ACE Practice Question: Prevent developers from creating Compute Engine…
This ACE practice question tests your understanding of prevent developers from creating compute engine…. Match the stated requirement to the specific cloud service, access model, or configuration option — many options are valid in isolation but not for this scenario. After answering, compare your reasoning against the explanation and wrong-answer breakdown below. Once you have made your selection, read the full explanation to reinforce the concept and understand why each distractor is designed to mislead on exam day.
You need to prevent developers from creating Compute Engine VMs with external IP addresses in a specific folder. Developers must still be able to create VMs with internal IPs only. Which org policy constraint enforces this?
Answer choices
Why each option matters
Good practice is not just finding the correct option. The wrong answers often show the exact trap the exam wants you to fall into.
Best answer
Apply the `compute.vmExternalIpAccess` org policy constraint set to deny all VMs.
This list constraint controls which VMs can have external IPs. An empty or deny-all allowedValues list prevents any VM in the folder from being created with an external IP address.
Distractor review
Configure the default VPC network to use internal-only routes.
Route configuration doesn't prevent external IP assignment at VM creation. VMs can be assigned external IPs regardless of route configuration.
Distractor review
Create a VPC firewall rule blocking all outbound internet traffic.
A firewall rule can block traffic but doesn't prevent VMs from being assigned external IPs — the IP assignment happens at VM creation, before traffic policies apply.
Distractor review
Remove the `compute.instanceAdmin` role from developers so they cannot configure network interfaces.

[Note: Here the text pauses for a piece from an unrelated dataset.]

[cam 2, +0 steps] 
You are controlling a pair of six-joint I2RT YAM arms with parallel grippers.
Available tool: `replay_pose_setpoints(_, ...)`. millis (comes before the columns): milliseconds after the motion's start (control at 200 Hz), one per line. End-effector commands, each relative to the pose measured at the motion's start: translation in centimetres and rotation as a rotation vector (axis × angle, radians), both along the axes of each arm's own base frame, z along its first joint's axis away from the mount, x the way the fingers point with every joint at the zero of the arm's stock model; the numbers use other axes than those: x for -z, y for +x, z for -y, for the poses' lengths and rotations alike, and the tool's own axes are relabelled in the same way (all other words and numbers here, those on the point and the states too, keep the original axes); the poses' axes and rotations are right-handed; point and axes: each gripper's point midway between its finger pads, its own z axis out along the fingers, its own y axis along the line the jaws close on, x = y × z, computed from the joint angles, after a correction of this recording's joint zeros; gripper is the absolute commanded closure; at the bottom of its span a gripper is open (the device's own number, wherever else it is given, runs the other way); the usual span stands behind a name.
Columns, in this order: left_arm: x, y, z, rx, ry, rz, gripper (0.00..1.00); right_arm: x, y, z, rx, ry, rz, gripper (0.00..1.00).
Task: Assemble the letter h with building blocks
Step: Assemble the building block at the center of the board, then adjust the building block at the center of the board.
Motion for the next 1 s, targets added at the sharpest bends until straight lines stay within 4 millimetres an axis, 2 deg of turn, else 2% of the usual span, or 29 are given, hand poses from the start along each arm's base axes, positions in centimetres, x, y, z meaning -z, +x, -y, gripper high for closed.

Revoking compute.instanceAdmin prevents VM creation entirely — too restrictive. The requirement is to allow VM creation but only without external IPs.
Common exam trap
Common exam trap: ACLs stop at the first match
ACLs are processed top to bottom. The first matching entry wins, and an implicit deny usually exists at the end.
Technical deep dive
How to think about this question
ACL questions test precision: source, destination, protocol, port and direction. A generally correct ACL can still fail if it is applied on the wrong interface or in the wrong direction.
KKey Concepts to Remember
- Standard ACLs match source addresses.
- Extended ACLs can match source, destination, protocol and ports.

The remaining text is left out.